Data for processing:
----------

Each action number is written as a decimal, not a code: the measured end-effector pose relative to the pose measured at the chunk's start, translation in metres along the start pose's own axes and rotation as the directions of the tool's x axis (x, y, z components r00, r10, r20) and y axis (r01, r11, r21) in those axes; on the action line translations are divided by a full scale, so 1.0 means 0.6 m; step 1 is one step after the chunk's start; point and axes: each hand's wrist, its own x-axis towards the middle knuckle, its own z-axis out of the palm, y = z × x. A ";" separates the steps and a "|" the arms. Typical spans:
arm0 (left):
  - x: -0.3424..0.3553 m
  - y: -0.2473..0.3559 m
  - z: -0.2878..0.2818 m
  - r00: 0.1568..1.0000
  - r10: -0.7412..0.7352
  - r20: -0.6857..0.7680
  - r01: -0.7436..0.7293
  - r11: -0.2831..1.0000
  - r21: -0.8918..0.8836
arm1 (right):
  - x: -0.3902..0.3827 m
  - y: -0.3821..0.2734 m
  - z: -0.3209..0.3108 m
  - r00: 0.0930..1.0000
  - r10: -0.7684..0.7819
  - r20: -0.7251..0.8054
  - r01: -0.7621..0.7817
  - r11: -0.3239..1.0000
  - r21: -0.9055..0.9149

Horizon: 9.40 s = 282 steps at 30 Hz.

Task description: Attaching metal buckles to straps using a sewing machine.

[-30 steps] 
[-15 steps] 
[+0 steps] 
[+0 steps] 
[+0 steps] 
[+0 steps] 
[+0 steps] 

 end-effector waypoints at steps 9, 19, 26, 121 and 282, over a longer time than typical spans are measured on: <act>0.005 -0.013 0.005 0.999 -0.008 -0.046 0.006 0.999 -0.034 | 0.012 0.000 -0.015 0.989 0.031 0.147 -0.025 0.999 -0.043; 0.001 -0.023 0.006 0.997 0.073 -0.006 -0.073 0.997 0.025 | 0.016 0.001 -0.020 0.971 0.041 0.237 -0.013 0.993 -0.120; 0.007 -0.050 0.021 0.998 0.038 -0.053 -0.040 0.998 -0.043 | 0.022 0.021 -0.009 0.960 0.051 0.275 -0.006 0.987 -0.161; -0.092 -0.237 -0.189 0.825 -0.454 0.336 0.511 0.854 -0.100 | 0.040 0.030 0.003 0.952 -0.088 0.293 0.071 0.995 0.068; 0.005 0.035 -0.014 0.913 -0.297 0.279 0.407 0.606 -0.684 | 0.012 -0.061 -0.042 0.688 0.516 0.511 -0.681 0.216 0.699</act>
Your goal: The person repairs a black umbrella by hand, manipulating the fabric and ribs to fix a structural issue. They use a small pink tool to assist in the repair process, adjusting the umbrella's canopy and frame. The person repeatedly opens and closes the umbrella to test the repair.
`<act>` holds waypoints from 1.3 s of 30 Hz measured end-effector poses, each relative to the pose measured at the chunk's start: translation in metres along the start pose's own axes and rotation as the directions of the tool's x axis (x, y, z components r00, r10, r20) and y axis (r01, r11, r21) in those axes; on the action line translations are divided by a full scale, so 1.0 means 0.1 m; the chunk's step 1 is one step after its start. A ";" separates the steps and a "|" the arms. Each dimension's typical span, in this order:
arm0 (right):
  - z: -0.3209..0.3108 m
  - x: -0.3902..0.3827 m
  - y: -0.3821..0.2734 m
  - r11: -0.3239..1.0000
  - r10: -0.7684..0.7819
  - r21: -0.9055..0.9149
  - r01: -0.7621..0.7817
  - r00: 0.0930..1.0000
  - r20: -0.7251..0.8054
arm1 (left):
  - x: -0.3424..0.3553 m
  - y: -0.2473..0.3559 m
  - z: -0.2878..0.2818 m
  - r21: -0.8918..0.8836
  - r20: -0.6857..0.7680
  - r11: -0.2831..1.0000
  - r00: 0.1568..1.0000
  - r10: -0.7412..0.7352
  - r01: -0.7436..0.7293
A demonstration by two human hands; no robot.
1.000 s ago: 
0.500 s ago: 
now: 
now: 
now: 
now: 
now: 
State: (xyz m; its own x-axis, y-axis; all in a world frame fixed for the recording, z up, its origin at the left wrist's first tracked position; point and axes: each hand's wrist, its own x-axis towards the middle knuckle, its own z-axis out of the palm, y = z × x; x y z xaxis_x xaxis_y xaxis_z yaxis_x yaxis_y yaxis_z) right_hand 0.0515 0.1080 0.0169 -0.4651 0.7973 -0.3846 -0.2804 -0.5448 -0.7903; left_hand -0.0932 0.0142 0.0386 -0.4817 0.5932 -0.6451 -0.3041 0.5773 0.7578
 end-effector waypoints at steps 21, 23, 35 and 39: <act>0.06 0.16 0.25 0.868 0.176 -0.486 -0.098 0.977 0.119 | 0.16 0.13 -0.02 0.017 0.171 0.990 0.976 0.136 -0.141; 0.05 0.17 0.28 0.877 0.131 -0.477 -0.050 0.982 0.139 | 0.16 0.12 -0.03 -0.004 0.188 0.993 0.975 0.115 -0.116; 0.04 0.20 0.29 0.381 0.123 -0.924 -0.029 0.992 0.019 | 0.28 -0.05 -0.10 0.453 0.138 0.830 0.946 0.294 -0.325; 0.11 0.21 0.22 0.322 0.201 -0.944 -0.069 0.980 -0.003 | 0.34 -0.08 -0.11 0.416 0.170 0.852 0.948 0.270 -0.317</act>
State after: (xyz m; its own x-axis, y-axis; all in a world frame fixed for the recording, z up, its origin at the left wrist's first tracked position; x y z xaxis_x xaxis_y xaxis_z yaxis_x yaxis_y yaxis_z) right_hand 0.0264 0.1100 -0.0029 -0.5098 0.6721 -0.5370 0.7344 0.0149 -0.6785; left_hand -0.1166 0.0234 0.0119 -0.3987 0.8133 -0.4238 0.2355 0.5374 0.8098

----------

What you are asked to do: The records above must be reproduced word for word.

Result of this exercise:
Each action number is written as a decimal, not a code: the measured end-effector pose relative to the pose measured at the chunk's start, translation in metres along the start pose's own axes and rotation as the directions of the tool's x axis (x, y, z components r00, r10, r20) and y axis (r01, r11, r21) in those axes; on the action line translations are divided by a full scale, so 1.0 means 0.6 m; step 1 is one step after the chunk's start; point and axes: each hand's wrist, its own x-axis towards the middle knuckle, its own z-axis out of the palm, y = z × x. A ";" separates the steps and a "|" the arms. Typical spans:
arm0 (left):
  - x: -0.3424..0.3553 m
  - y: -0.2473..0.3559 m
  - z: -0.2878..0.2818 m
  - r00: 0.1568..1.0000
  - r10: -0.7412..0.7352
  - r20: -0.6857..0.7680
  - r01: -0.7436..0.7293
  - r11: -0.2831..1.0000
  - r21: -0.8918..0.8836
arm1 (right):
  - x: -0.3902..0.3827 m
  - y: -0.3821..0.2734 m
  - z: -0.3209..0.3108 m
  - r00: 0.0930..1.0000
  - r10: -0.7684..0.7819
  - r20: -0.7251..0.8054
  - r01: -0.7621..0.7817
  - r11: -0.3239..1.0000
  - r21: -0.9055..0.9149

Horizon: 9.40 s = 282 steps at 30 Hz.

Task description: Attaching metal buckles to straps using a sewing machine.

[-30 steps] 
[-15 steps] 
[+0 steps] 
[+0 steps] 
[+0 steps] 
[+0 steps] 
[+0 steps] 

 end-effector waypoints at steps 9, 19, 26, 121 and 282, over a longer time than typical spans are measured on: <act>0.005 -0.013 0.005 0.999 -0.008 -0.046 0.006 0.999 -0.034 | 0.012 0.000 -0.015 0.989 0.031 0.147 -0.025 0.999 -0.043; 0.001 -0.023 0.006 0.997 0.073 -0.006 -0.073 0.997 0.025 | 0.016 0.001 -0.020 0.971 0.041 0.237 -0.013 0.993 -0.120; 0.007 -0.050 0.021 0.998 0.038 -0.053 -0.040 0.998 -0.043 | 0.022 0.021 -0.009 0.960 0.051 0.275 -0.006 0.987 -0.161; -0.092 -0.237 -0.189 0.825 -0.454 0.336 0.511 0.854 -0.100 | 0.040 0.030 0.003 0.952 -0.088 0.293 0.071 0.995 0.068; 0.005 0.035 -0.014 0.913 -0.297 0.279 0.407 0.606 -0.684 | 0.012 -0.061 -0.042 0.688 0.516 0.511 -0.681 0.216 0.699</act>
Your goal: The person repairs a black umbrella by hand, manipulating the fabric and ribs to fix a structural issue. They use a small pink tool to assist in the repair process, adjusting the umbrella's canopy and frame. The person repeatedly opens and closes the umbrella to test the repair.
`<act>` holds waypoints from 1.3 s of 30 Hz measured end-effector poses, each relative to the pose measured at the chunk's start: translation in metres along the start pose's own axes and rotation as the directions of the tool's x axis (x, y, z components r00, r10, r20) and y axis (r01, r11, r21) in those axes; on the action line translations are divided by a full scale, so 1.0 means 0.1 m; the chunk's step 1 is one step after its start. A ";" separates the steps and a "|" the arms. Each dimension's typical span, in this order:
arm0 (right):
  - z: -0.3209..0.3108 m
  - x: -0.3902..0.3827 m
  - y: -0.3821..0.2734 m
  - r11: -0.3239..1.0000
  - r10: -0.7684..0.7819
  - r21: -0.9055..0.9149
  - r01: -0.7621..0.7817
  - r00: 0.0930..1.0000
  - r20: -0.7251..0.8054
arm1 (left):
  - x: -0.3424..0.3553 m
  - y: -0.2473..0.3559 m
  - z: -0.2878..0.2818 m
  - r21: -0.8918..0.8836
  - r20: -0.6857..0.7680
  - r11: -0.2831..1.0000
  - r00: 0.1568..1.0000
  - r10: -0.7412..0.7352
  - r01: -0.7436..0.7293
A demonstration by two human hands; no robot.
1.000 s ago: 
0.500 s ago: 
now: 
now: 
now: 
now: 
now: 
State: (xyz m; its own x-axis, y-axis; all in a world frame fixed for the recording, z up, its origin at the left wrist's first tracked position; point and axes: each hand's wrist, its own x-axis towards the middle knuckle, its own z-axis out of the palm, y = z × x; x y z xaxis_x xaxis_y xaxis_z yaxis_x yaxis_y yaxis_z) right_hand 0.0515 0.1080 0.0169 -0.4651 0.7973 -0.3846 -0.2804 -0.5448 -0.7903; left_hand -0.0932 0.0142 0.0386 -0.4817 0.5932 -0.6451 -0.3041 0.5773 0.7578
 end-effector waypoints at steps 21, 23, 35 and 39: <act>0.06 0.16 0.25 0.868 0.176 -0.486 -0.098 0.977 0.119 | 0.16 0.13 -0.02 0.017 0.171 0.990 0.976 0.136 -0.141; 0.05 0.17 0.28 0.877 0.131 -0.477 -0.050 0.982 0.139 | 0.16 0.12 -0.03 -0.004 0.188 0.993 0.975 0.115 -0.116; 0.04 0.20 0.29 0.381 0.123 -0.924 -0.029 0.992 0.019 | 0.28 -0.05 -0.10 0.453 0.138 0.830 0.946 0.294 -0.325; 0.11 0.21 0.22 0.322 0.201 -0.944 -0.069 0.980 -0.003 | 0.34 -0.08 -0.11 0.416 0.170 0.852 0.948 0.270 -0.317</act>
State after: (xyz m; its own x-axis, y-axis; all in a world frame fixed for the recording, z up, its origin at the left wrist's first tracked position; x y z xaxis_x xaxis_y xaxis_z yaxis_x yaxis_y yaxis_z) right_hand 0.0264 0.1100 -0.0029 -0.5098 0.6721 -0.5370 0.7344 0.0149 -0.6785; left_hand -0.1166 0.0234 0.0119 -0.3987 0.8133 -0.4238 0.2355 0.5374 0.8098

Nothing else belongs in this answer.